The Impact on Factor Regressions

Using a sample of U.S. value ETFs and our Systematic Value strategy, we plot the loadings for the different versions of HML. The regressions are carried out using the trailing three years of monthly data ending on October 2019.

Source: Tiingo, Kenneth French Data Library. Calculations by Newfound Research. Past performance is not an indicator of future results. Returns represent live strategy results. Returns for the Newfound Systematic Value strategy are gross of all management fees and taxes, but net of execution fees. Returns for ETFs included in study are gross of any management fees, but net of underlying ETF expense ratios. Returns assume the reinvestment of all distributions.

For each different specification of HML, the differences in the loading between investments is generally directionally consistent. For instance, DVP has higher loadings than FTA for all forms of HML.

However, sometimes this is not the case.

VLUE looks more attractive than VTV based on price-to-cash flow but not dividend yield. FTA is roughly equivalent to QVAL in terms of loading when price-to-book is used for HML, but it varies wildly when other metrics are used.

The tightest range for the four models for any of the investments is 0.09 (PWV) and the widest is 0.52 (QVAL). When we factor in that these estimates each have their own uncertainty, distinguishing which investment has the better value characteristic is tough. Decisions are commonly made on much smaller differences.

We see similar dispersion in the SMB loadings for the various constructions.

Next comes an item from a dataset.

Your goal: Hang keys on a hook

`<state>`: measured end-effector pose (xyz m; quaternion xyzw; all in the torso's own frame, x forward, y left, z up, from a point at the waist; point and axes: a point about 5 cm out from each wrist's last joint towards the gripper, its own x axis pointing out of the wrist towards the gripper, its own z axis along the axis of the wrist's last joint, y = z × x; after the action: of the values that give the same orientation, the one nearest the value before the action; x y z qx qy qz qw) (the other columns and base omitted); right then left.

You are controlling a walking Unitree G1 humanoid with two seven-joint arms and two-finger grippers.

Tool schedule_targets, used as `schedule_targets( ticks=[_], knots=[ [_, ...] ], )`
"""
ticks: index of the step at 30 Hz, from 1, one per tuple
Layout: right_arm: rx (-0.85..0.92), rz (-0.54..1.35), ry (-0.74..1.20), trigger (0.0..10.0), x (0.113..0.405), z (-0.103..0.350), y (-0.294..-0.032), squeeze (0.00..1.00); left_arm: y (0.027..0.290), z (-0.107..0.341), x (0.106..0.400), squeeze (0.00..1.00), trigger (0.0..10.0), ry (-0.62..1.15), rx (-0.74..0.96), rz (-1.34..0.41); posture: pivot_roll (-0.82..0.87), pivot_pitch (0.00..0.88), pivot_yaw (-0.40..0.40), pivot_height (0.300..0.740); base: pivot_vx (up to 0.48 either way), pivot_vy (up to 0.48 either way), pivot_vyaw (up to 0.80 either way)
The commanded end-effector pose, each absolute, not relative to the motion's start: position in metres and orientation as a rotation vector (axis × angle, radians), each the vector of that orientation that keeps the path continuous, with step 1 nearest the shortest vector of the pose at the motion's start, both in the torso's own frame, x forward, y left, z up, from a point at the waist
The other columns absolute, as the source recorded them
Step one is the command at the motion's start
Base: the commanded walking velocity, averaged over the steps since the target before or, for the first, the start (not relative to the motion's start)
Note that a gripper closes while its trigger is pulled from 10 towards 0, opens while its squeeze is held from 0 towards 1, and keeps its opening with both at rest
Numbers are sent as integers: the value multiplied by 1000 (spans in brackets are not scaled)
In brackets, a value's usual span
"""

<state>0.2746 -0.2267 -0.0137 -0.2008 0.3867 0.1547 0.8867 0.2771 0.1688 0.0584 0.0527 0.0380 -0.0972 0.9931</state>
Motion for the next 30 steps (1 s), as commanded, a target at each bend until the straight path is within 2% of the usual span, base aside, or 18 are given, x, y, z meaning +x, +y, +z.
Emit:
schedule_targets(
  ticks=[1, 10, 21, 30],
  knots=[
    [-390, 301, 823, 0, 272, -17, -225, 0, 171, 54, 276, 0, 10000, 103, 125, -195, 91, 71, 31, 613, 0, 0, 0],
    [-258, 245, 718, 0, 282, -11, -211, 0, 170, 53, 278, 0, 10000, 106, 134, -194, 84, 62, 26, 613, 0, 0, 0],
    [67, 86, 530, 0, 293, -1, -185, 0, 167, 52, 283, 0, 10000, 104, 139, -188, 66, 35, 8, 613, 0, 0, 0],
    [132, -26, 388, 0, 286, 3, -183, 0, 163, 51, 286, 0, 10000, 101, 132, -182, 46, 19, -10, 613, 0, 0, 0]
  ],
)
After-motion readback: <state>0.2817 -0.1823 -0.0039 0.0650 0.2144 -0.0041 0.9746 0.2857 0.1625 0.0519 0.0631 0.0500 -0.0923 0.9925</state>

Source: Tiingo, Kenneth French Data Library. Calculations by Newfound Research. Past performance is not an indicator of future results. Returns represent live strategy results. Returns for the Newfound Systematic Value strategy are gross of all management fees and taxes, but net of execution fees. Returns for ETFs included in study are gross of any management fees, but net of underlying ETF expense ratios. Returns assume the reinvestment of all distributions.

Many of these values are not statistically significant from zero, so someone who has a thorough understanding of uncertainty in regression would likely not draw a strict comparison between most of these investments.

However, one implication of this is that if a metric is chosen that does ascribe significant size exposure to one of these investments, an investor may make a decision based on not wanting to bear that risk in what they desire to be a large-cap investment.

Can We Blend Our Way Out?

One way we often mitigate model specification risk is by blending a number of models together into one.

By averaging all of our HML and SMB factors, respectively, we arrive at blended factors for the three-factor model.

Source: Tiingo, Kenneth French Data Library. Calculations by Newfound Research. Past performance is not an indicator of future results. Returns represent live strategy results. Returns for the Newfound Systematic Value strategy are gross of all management fees and taxes, but net of execution fees. Returns for ETFs included in study are gross of any management fees, but net of underlying ETF expense ratios. Returns assume the reinvestment of all distributions.

All of the investments now have HML loadings in the top of their range of the individual model loadings, and many (FTA, PWV, RPV, SPVU, VTV, and the Systematic Value strategy) have loadings to the blended HML factor that exceed the loadings for all of the individual models.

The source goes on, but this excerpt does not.